Pharoz beperkt zich niet tot de Aarde. De vijf pilaren zenden signalen de ruimte in, en zodoende is Pharoz het enige aardse observatorium dat niet alleen licht waarneemt, maar ook terugzendt. Dat is, in zekere zin, de meest verborgen laag van Pharoz: het kunstwerk sluit de lus van het licht, alsvolgt. Het centrum van de Zon is een kernreactor, waar protonen rondrazen. Elk proton - de kern van het waterstofatoom - suist met een paar honderd kilometer per seconde voort, maar komt nooit ver: binnen een tienduizendste millimeter knalt het tegen een ander proton aan. Meestal gebeurt er dan niets, maar bij een van de talloos veel miljarden botsingen raken de botsende protonen elkaar zo heftig dat ze aaneen blijven kleven door de onderlinge kracht van de quarks waaruit ze zijn gebouwd.
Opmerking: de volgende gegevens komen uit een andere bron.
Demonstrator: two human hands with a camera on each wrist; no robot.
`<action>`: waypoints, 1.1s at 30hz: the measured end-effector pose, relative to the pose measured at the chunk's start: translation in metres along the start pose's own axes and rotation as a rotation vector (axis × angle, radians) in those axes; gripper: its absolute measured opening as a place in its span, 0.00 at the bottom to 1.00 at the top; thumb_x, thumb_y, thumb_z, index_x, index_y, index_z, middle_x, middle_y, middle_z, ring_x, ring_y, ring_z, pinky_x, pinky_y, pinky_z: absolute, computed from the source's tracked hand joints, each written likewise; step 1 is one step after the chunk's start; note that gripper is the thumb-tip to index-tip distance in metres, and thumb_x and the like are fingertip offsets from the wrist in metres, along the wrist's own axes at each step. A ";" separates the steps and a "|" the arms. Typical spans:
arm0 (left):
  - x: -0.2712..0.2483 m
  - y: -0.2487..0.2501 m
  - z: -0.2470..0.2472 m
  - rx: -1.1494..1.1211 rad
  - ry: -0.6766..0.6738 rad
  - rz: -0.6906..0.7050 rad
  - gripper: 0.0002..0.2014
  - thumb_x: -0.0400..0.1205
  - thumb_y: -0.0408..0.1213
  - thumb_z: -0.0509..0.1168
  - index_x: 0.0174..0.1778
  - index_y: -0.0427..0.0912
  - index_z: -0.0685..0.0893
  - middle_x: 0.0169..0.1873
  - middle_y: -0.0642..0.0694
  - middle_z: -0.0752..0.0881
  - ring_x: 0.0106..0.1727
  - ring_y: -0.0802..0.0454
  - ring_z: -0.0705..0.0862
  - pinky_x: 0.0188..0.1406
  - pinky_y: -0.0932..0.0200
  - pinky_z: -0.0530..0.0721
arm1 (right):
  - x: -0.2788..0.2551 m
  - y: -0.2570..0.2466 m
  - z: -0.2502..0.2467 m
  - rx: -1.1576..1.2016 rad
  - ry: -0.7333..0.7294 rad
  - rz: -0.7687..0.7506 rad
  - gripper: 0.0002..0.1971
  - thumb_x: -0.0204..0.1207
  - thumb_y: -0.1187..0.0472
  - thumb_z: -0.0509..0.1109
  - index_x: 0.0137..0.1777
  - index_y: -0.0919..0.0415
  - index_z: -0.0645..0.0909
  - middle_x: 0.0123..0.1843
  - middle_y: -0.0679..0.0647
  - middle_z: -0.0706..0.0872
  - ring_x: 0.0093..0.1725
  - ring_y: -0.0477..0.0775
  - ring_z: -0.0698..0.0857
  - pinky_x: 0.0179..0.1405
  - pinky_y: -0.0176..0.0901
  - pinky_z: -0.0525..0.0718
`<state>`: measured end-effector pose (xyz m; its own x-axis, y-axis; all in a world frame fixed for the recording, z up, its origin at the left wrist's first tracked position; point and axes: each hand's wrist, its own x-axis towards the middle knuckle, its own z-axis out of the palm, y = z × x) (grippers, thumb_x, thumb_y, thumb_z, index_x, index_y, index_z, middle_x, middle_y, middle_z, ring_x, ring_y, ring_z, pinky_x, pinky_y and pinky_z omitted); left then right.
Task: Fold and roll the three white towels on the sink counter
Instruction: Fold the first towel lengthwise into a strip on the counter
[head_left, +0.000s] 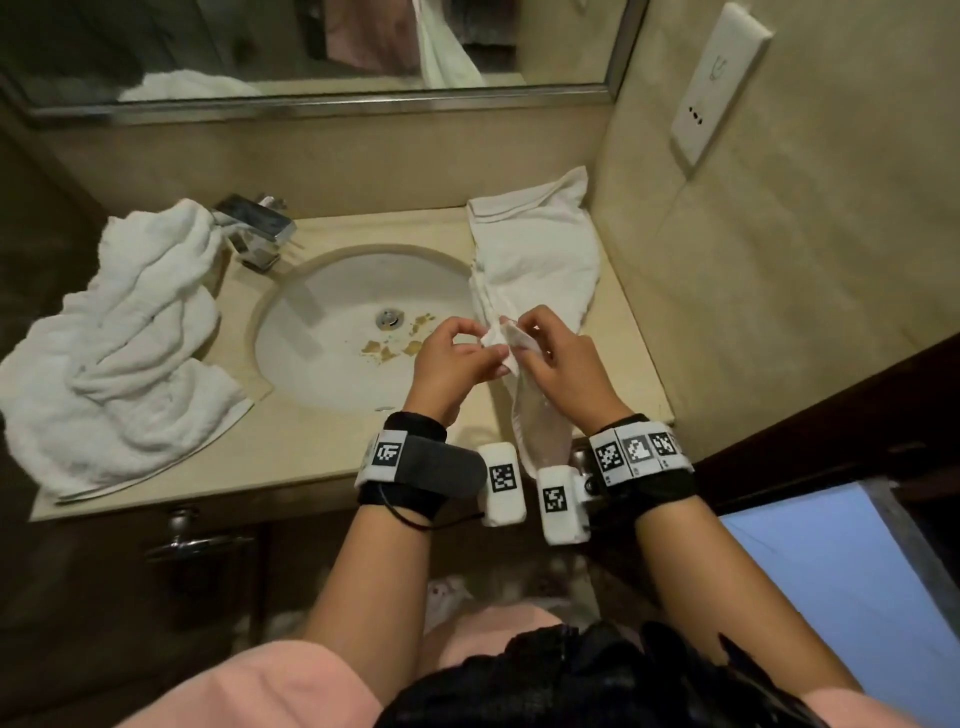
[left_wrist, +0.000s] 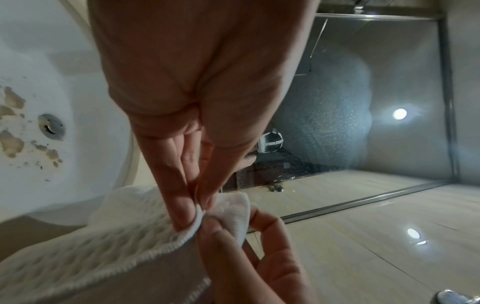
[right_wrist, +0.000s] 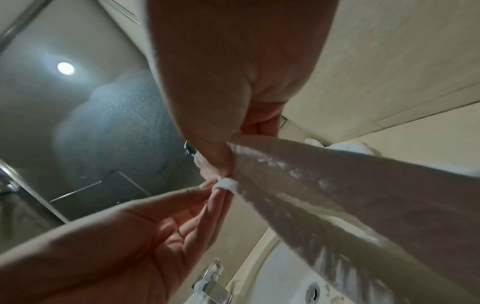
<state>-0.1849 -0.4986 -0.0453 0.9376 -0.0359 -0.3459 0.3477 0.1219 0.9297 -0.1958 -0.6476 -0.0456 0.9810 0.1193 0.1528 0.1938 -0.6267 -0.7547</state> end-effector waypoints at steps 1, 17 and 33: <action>-0.002 0.001 0.001 0.002 -0.001 0.000 0.12 0.76 0.22 0.71 0.49 0.38 0.77 0.34 0.39 0.85 0.37 0.46 0.87 0.44 0.57 0.90 | -0.002 0.002 0.001 -0.003 -0.007 -0.013 0.04 0.82 0.55 0.66 0.51 0.54 0.75 0.38 0.48 0.87 0.34 0.49 0.83 0.36 0.46 0.78; -0.013 0.003 0.012 -0.081 0.087 -0.083 0.06 0.80 0.24 0.64 0.42 0.38 0.77 0.35 0.43 0.83 0.33 0.52 0.83 0.37 0.61 0.89 | 0.015 -0.010 -0.038 0.191 0.531 -0.095 0.07 0.81 0.57 0.68 0.53 0.60 0.76 0.30 0.46 0.80 0.26 0.39 0.77 0.23 0.32 0.74; -0.020 0.002 0.018 -0.106 0.040 -0.096 0.03 0.80 0.23 0.61 0.47 0.33 0.78 0.37 0.38 0.84 0.37 0.48 0.85 0.42 0.59 0.89 | -0.004 0.014 -0.002 -0.104 0.073 -0.200 0.14 0.77 0.68 0.69 0.60 0.60 0.87 0.48 0.56 0.92 0.45 0.55 0.90 0.50 0.35 0.82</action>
<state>-0.2030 -0.5150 -0.0341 0.8983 -0.0130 -0.4392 0.4307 0.2240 0.8743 -0.1968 -0.6582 -0.0552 0.9194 0.1956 0.3412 0.3791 -0.6723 -0.6358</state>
Eén proton verandert spontaan in een neutron: zo ontstaat een deuterium-kern, met een massa die kleiner is dan de massa van de twee protonen. Het massaverschil komt tevoorschijn als energie in de vorm van licht. Een lichtdeeltje - een foton - geboren uit deze kernfusie gaat op weg door het gloeiendhete zonneplasma. Afketsend op electronen stuitert het voort, totdat het na zesentwintig miljoen jaar door toeval de rand van de ster bereikt. Nu kan het vrij voortvliegen met de snelheid van het licht. De meeste van zijn soortgenoten snellen het Heelal in, maar dit foton duikt in de oceaan van een kleine planeet, de derde vanaf de Zon. Van koers veranderend door watermoleculen en kleideeltjes raakt het tenslotte een plantaardige cel. Een van de groene kleurmoleculen in de cel vangt het foton op, vernietigt het, en gebruikt de energie voor de opbouw van de cel. Maar al na enkele maanden sterft de cel en zakt naar de bodem van de oceaan. Zo daalt langzaam een regen van organisch materiaal neer. Tientallen miljoenen jaren later, nadat de zeebodem kilometers diep in de aardkorst is bedolven, komt dit materiaal naar boven door een dunne pijp, die door een stel aardse apen met een bijzonder
talent voor mechanische zaken in de aard- | |
| |
lagen is geboord, ten behoeve van andere apen die de zo gewonnen olie verbranden. Daarbij komt zoveel energie vrij dat water ermee tot stoom wordt gemaakt; die stoom perst zich door een ingenieus stelsel van leidingen en schoepen, waardoor een magneet aan het draaien wordt gebracht in een omhulsel van koperdraden. Door die draden gaat aldus een electrische stroom lopen. Een klein deel van die stroom gaat door een laser in de top van een van de pilaren van een uiterst merkwaardig kunstwerk. In die laser worden fotonen gemaakt uit electrische energie. Het foton dat ontstond in de Zon is herboren, en vervolgt zijn reis door het Heelal.
Andere megalitische monumenten ontvangen alleen wat het Heelal hen zendt, maar Pharoz geeft antwoord. Elk foton op Aarde komt langs een onwaarschijnlijke omweg uit een ster, de meeste uit de Zon. Zo'n foton is het licht van Pharoz, het licht dat terugkeert naar de sterren.